Phase 3-4 (~420-700): Fine-tuning the wider model and optimizer parameters yielded progressively smaller gains, with the biggest late-stage find being a Muon optimizer beta2 change from 0.95 to 0.98, worth roughly 0.001 val_bpb.
Phase 5 (~700-910): Diminishing returns. Combinatorial sweeps over final learning rate fractions and embedding parameters produced improvements below 0.0001 per experiment.
The Hardware Discovery
The most notable emergent behavior: the agent figured out on its own that it had access to two different GPU types. Of the 16 clusters, 13 landed on H100s and 3 on H200s. Nobody told Claude Code about the performance difference. After a few waves, it noticed identical configurations scored roughly 0.005 val_bpb lower on H200 clusters because faster step times meant more training steps within the five-minute budget.
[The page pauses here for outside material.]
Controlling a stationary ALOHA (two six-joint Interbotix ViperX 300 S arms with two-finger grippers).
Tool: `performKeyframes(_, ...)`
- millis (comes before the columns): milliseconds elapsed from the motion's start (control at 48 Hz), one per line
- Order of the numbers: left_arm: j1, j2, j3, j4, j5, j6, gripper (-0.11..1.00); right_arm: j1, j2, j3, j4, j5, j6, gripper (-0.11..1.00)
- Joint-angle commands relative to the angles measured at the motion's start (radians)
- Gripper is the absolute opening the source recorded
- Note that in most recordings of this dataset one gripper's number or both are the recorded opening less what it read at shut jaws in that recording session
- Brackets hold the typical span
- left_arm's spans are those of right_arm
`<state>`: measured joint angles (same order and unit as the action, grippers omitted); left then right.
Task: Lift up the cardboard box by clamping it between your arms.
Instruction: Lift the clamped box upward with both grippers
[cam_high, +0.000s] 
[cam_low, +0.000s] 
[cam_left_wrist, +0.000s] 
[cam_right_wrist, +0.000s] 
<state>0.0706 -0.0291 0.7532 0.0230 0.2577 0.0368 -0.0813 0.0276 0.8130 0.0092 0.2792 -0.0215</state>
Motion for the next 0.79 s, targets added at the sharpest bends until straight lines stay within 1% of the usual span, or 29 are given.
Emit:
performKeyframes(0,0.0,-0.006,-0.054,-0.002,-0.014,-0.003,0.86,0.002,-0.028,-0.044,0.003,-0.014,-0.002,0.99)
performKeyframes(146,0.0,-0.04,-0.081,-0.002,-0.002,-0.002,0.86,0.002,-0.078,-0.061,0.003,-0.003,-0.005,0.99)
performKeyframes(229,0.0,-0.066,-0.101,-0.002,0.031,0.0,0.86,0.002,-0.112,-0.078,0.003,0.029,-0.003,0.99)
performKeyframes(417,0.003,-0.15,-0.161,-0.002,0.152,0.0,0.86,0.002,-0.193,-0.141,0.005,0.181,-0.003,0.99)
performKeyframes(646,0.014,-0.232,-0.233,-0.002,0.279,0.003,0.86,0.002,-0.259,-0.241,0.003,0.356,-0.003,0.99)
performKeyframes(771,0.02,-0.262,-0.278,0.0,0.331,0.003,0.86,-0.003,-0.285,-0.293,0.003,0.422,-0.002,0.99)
The agent then developed a two-tier strategy: screen 10+ hypotheses cheaply on H100s in parallel, then promote the top 2-3 candidates to H200s for confirmation runs. According to the SkyPilot blog post, the agent’s own reasoning included: “Only 3 H200 clusters: gpu-03, gpu-04, gpu-08! The rest are H100. This explains everything — H200 is significantly faster than H100.”
Context and Limitations
The experiment operated within autoresearch’s constrained scope: optimizing a small GPT training script on a five-minute budget. The 2.87% improvement in validation loss (1.003 to 0.974) is meaningful within that sandbox but does not directly translate to frontier model training, which requires multi-node clusters and training runs measured in weeks, not minutes. As Abhishek Gautam noted in an analysis of Karpathy’s original framework, autoresearch cannot perform novel mathematical derivations, handle custom data collection, or replace an experienced researcher’s judgment about which questions are worth asking.
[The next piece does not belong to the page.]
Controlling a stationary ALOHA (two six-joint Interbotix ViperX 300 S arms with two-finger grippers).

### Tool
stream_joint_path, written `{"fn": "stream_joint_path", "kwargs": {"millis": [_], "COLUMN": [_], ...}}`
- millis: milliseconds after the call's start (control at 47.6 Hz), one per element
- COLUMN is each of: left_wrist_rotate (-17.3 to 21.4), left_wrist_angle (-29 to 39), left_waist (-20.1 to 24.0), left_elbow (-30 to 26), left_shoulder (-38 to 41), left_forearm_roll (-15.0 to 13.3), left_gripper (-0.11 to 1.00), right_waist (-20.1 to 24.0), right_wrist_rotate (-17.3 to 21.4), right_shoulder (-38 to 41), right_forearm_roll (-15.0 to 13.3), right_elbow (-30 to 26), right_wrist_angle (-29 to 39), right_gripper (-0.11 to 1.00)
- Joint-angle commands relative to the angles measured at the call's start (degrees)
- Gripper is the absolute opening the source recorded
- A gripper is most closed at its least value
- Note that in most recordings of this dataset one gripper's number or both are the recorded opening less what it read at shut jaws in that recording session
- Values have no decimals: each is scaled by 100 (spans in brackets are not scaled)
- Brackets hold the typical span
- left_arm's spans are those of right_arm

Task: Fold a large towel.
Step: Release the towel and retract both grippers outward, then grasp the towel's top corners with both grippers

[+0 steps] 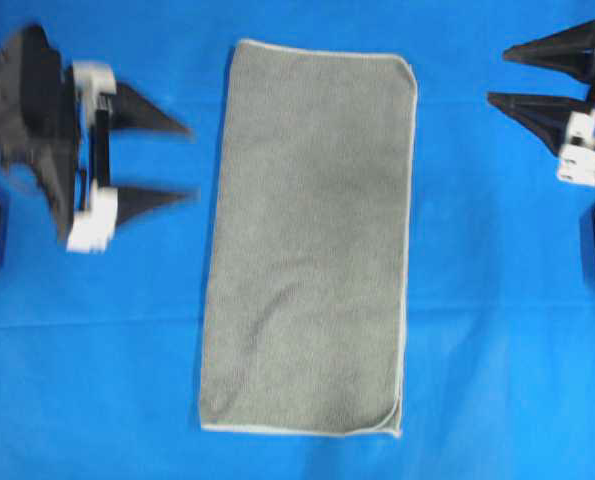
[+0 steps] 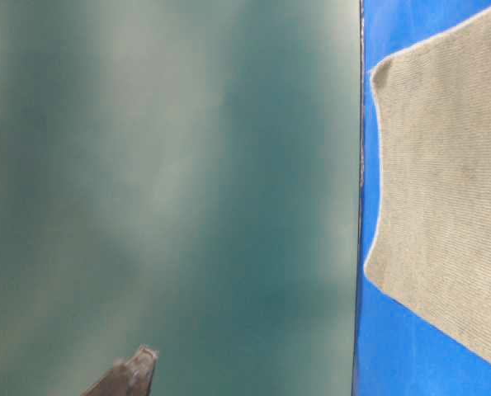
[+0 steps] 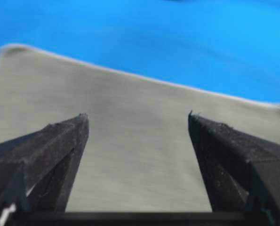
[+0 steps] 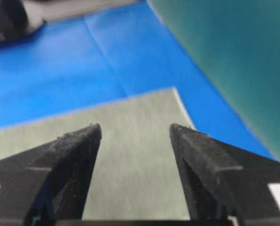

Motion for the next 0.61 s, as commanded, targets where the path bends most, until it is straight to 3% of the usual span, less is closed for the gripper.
{"fn": "stream_joint_path", "kwargs": {"millis": [0, 231, 588], "left_wrist_rotate": [105, 369, 536], "left_wrist_angle": [-158, -527, -1951], "left_waist": [686, 1740, 2312], "left_elbow": [-26, -70, -149], "left_shoulder": [123, 1169, 3173], "left_forearm_roll": [9, 9, -9], "left_gripper": [81, 81, 81], "right_waist": [-202, -1055, -1714], "right_wrist_rotate": [62, 132, 88], "right_shoulder": [334, 1767, 4535], "right_forearm_roll": [9, 0, -255], "right_elbow": [-132, -325, -1380], "right_wrist_angle": [-9, -70, -431], "right_gripper": [63, 63, 63]}}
What the SkyPilot experiment does demonstrate is that a coding agent, given access to parallel compute and minimal instructions, will independently develop research strategies — factorial experimental designs, hardware-aware optimization, phased exploration — that resemble how human ML researchers work when they have unlimited GPU access. The difference is that the agent did it in eight hours instead of the estimated 72 for sequential execution.
The full setup, including agent instructions and SkyPilot YAML configurations, is open-sourced on GitHub.